## Exercise
Your task is to quote the listing below exactly, beginning with its first line and ending on the line bearing "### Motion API".

## Given data

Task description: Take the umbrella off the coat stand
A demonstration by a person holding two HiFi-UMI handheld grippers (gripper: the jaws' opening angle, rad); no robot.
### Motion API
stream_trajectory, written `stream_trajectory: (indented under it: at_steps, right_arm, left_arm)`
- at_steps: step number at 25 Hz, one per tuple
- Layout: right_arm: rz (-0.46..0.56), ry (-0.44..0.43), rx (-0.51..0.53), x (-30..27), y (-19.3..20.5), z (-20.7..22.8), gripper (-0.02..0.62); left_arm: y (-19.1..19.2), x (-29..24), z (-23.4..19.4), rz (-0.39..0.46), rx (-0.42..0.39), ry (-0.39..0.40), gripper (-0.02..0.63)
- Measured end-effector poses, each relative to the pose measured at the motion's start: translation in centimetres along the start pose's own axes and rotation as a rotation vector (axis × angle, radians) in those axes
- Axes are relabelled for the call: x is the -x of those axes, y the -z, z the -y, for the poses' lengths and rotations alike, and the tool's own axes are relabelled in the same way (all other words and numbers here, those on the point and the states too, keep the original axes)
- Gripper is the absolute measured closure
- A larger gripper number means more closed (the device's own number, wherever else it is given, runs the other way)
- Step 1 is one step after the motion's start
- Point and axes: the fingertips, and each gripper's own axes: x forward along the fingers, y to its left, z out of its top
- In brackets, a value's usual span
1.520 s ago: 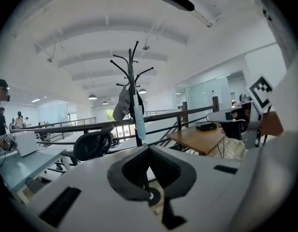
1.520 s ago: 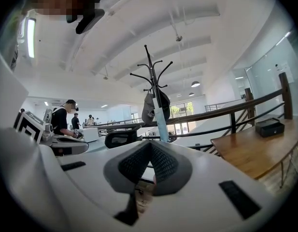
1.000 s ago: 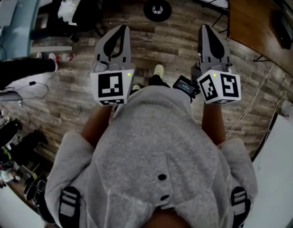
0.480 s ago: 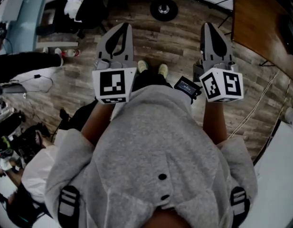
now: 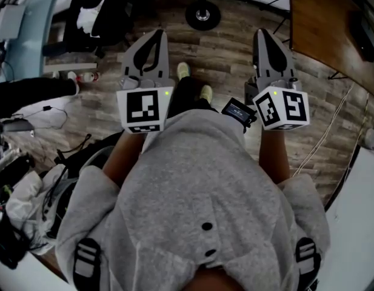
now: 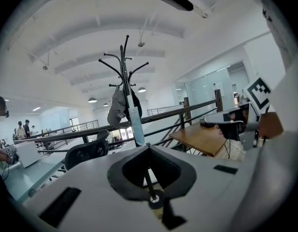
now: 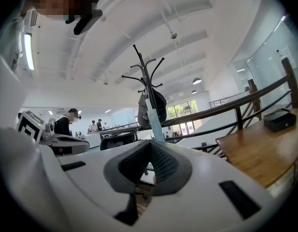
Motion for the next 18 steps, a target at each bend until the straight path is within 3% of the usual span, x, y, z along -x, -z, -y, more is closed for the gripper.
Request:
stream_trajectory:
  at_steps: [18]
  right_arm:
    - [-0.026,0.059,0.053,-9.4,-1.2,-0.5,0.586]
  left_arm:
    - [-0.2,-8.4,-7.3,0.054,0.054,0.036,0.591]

## Finished task
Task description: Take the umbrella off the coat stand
A demonstration by a person holding two HiFi-UMI handheld grippers (gripper: the jaws' opening angle, rad); no robot.
### Motion API

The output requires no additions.